Tumor-Derived Osteopontin Reprograms Normal Mammary Fibroblasts to Promote Inflammation and Tumor Growth in Breast Cancer

Yoray Sharon, Yael Raz, Noam Cohen, Amir Ben-Shmuel, Hila Schwartz,

Tamar Geiger, & Neta Erez. Cancer Res. (2015) 75, 963-973.

Speaker: Yi-Chun Chen (陳怡君)                         Time: 13:10~14:00, Nov. 25, 2015

Commentator: Dr. Yan-Shen Shan (沈延盛博士)            Place: Room 601

Abstract:

    Breast cancer continues to be one of the leading causes of cancer-related deaths in women. Cancer-associated fibroblasts (CAFs) are a heterogeneous population of fibroblastic cells found in the microenvironment of solid tumors (1).
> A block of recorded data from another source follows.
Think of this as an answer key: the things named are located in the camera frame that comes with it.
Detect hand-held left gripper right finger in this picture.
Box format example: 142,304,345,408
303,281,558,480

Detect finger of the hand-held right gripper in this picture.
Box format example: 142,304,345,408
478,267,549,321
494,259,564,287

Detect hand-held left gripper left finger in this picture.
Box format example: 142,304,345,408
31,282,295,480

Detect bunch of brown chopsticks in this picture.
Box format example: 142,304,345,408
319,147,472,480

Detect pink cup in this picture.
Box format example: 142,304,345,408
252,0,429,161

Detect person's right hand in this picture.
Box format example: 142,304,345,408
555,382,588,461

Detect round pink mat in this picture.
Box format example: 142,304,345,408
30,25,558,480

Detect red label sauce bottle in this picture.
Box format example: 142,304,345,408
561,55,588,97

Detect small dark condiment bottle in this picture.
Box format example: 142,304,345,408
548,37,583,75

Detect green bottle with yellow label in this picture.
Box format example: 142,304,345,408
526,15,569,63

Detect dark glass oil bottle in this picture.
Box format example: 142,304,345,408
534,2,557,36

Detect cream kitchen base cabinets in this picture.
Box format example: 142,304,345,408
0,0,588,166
Osteopontin, also known as secreted phosphoprotein 1, is an integrin-binding glyco-phosphoprotein expressed in a variety of cells and tissues (2). In this paper, the authors wanted to know how paracrine signaling from breast tumor cells reprograms normal mammary fibroblasts (NMFs). They found that breast tumor cell–secreted factors activate a proinflammatory CAF-like phenotype in NMFs. Based on the fact that osteopontin is highly expressed and secreted by breast tumor cells, they further proved that osteopontin is necessary and sufficient to activate mammary fibroblasts. Finally, the authors have revealed that osteopontin activates mammary fibroblasts via CD44 and αvβ3 to express proinflammatory genes and increases the deposition of collagen in the tumor microenvironment, thus supporting tumor growth. Taken together, tumor-secreted osteopontin plays an essential role in differentiation of normal mammary fibroblasts to proinflammatory, tumor-promoting CAFs in breast cancer.

References:

1. Walker RA. (2001) The complexities of breast cancer desmoplasia. Breast Cancer Res. 3, 143–145.

2. Anborgh PH, Mutrie JC, Tuck AB, & Chambers AF. (2010) Role of the metastasispromoting protein osteopontin in the tumour microenvironment.  J Cell Mol Med. 14, 2037-2044.